##### EXERCISE MATERIAL #####
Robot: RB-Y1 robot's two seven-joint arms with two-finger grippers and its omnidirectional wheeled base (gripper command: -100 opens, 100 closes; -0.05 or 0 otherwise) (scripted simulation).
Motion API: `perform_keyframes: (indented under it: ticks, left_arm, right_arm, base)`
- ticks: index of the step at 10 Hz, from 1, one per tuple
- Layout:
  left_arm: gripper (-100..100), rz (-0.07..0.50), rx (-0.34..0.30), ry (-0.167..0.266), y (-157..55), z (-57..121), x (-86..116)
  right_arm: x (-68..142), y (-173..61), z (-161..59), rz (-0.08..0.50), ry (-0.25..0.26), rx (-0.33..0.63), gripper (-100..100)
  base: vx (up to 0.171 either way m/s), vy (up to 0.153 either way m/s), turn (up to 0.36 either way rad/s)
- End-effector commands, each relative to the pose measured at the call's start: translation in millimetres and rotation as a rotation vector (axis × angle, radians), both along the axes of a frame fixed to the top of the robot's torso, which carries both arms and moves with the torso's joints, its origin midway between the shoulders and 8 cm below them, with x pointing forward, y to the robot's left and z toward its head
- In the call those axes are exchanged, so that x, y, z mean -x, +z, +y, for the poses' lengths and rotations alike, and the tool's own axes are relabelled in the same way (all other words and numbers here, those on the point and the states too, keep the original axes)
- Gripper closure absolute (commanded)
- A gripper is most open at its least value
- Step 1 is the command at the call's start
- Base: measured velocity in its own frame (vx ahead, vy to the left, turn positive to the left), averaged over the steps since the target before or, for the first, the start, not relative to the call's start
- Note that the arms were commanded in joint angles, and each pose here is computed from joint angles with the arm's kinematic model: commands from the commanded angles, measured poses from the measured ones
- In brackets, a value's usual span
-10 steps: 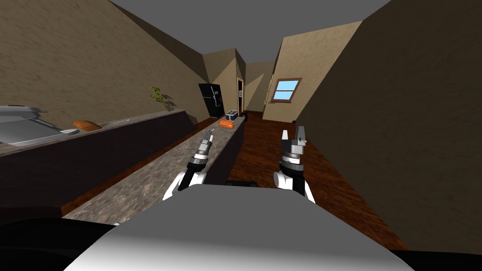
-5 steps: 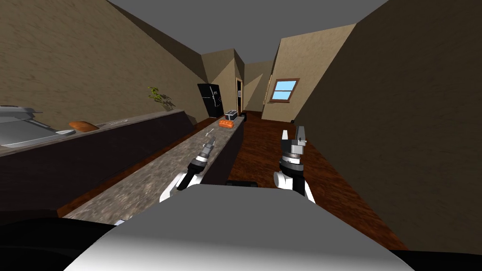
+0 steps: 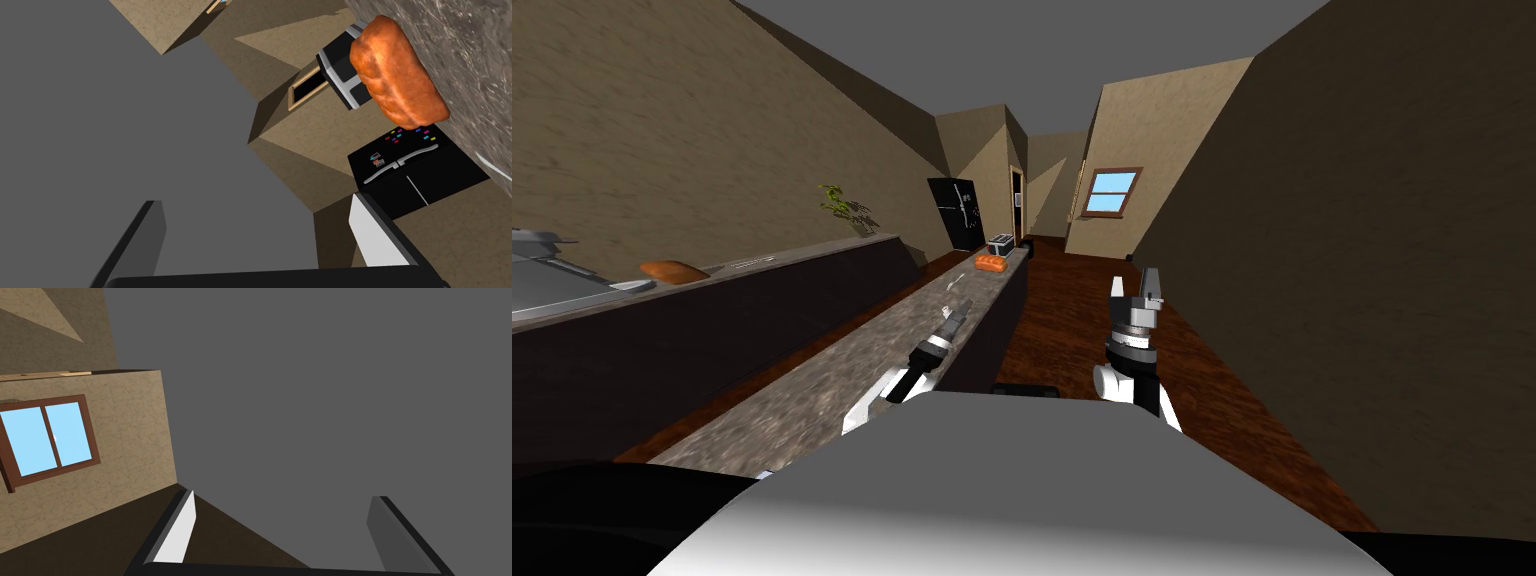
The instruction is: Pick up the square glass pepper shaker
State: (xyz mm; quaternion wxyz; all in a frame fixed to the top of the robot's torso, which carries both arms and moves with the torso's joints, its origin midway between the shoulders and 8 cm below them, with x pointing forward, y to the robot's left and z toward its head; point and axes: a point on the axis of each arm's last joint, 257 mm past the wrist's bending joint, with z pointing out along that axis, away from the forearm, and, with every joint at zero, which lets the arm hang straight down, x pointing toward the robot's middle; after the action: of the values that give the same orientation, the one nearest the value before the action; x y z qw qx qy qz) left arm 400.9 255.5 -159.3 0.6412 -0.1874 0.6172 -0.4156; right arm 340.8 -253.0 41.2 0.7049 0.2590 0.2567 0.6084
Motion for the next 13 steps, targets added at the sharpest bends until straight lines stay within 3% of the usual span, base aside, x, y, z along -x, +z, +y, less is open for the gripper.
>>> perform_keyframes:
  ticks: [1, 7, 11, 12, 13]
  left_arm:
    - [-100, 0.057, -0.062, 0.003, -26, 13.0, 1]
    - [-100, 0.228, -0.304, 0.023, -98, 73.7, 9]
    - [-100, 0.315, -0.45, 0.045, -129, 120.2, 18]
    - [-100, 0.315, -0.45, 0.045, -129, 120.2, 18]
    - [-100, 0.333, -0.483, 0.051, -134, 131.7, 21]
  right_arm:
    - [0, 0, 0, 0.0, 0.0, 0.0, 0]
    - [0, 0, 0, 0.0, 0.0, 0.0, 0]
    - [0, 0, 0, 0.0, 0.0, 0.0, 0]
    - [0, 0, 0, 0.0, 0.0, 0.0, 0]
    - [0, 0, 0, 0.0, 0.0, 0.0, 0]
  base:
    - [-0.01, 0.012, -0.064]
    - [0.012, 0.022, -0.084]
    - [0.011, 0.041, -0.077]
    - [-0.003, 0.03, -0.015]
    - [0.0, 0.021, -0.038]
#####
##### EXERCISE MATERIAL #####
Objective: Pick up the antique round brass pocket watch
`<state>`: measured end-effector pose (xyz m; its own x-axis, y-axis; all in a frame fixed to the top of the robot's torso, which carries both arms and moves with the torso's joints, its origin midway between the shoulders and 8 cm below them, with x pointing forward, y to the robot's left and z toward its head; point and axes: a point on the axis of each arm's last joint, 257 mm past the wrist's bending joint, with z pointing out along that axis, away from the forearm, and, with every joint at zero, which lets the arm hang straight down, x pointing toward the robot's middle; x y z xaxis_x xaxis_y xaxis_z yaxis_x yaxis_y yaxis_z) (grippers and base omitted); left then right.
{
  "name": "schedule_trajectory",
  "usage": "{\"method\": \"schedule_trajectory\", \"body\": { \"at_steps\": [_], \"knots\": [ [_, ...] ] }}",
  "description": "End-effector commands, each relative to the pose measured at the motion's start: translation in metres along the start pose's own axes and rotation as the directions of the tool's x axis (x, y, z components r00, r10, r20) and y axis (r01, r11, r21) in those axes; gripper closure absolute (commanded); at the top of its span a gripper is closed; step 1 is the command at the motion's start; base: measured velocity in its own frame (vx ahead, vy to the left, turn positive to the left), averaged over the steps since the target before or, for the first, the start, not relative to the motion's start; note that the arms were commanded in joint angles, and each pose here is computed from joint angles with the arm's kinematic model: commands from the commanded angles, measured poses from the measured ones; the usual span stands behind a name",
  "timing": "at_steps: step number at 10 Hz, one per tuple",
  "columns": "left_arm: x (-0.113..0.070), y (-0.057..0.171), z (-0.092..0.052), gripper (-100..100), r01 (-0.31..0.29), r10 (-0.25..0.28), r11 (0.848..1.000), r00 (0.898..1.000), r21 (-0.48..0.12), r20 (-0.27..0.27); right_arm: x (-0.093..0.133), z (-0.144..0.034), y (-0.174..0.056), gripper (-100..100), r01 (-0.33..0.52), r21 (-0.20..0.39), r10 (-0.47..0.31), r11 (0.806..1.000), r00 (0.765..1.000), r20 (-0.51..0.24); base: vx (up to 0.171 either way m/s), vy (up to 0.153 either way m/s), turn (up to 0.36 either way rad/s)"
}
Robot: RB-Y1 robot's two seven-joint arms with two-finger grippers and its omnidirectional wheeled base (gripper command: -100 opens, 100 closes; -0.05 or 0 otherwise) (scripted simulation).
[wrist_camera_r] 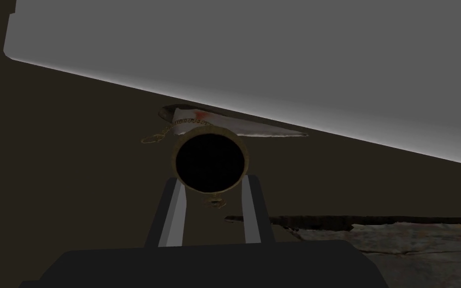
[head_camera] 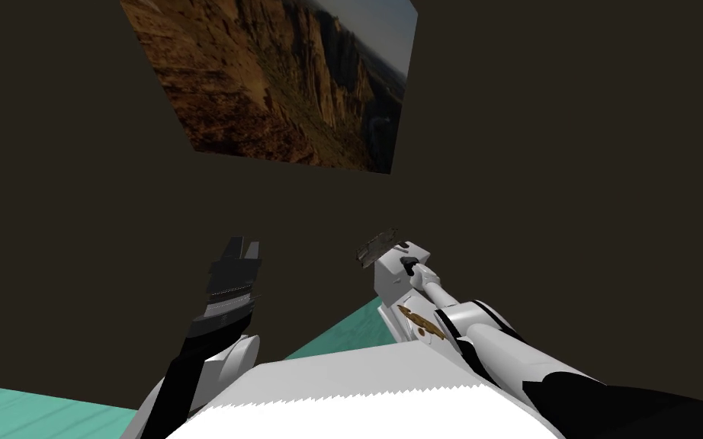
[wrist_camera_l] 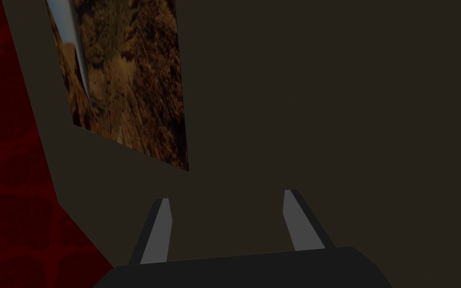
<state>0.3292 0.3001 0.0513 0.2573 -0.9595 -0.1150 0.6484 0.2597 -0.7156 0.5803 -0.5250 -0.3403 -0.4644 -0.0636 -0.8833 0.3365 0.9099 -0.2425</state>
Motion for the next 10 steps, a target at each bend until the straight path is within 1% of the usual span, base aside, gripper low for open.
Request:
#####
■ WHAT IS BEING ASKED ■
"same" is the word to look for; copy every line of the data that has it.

■ RESULT BELOW ■
- In the call those axes are exchanged, so that x, y, z mean -x, +z, +y, for the poses' lengths and rotations alike, and the tool's own axes are relabelled in the same way (all other words and numbers here, those on the point and the states too, keep the original axes)
State: (xyz mm; quaternion wxyz; all in a frame fixed to the top of the robot's torso, which carries both arms and moves with the torso's joints, its origin midway between the shoulders and 8 cm below them, with x pointing forward, y to the robot's left and z toward its head; point and axes: a point on the axis of each arm's last joint, 257 mm past the wrist's bending joint, with z pointing out along that axis, away from the forearm, and, with every joint at zero, which lets the arm hang straight down, x pointing toward the robot's middle; after the action: of the values that give the same orientation, the one nearest the value before the action; x y z qw qx qy qz) left arm 400.9 255.5 -159.3 0.6412 -0.1874 0.6172 -0.4156; right arm 340.8 -253.0 41.2 0.7049 0.2590 0.2567 0.6084

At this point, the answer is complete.